Hiding behind smaller countries is new, but I can understand the German public
is running out of excuses to justify their egoism.

Thing is, all this could be solved tomorrow by introducing collective
eurobonds (or similar debt-sharing facilities) and making the BCE a real
central bank. But that would level the playing field a bit too much for German
tastes.

 _> How can you expect money invested there to not mysteriously get lost on
the way?_

Their corrupt political class has been swept away. If you don't extend some
credit to new recruits who had no responsibility whatsoever in the disaster,
when will you ever do it?

 _> Unfortunately we cannot do the same with Greece, because the required
solidarity is just not there yet_

Where there is a will, there is a way. A certain fraulein said so herself a
few days ago.
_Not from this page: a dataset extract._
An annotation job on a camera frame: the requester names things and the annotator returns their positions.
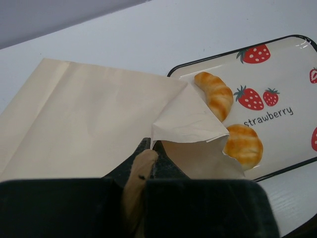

If you want to do it, you do it. If you don't do it, it's
because you don't want to, simple as.

 _> Otherwise the emerging far-right parties will take over._

Newsflash: the german chancellor (a law graduate) is a far-right dude. Jeroen
Dijsselbloem (agricultural policy "expert") is well to the right of his Dutch
Labour Party, and in fact it's costing them activists.

European economic policy is dominated by right-wing ideas right now. Are you
saying we should expect even worse, coming from the North? It wouldn't be the
first time.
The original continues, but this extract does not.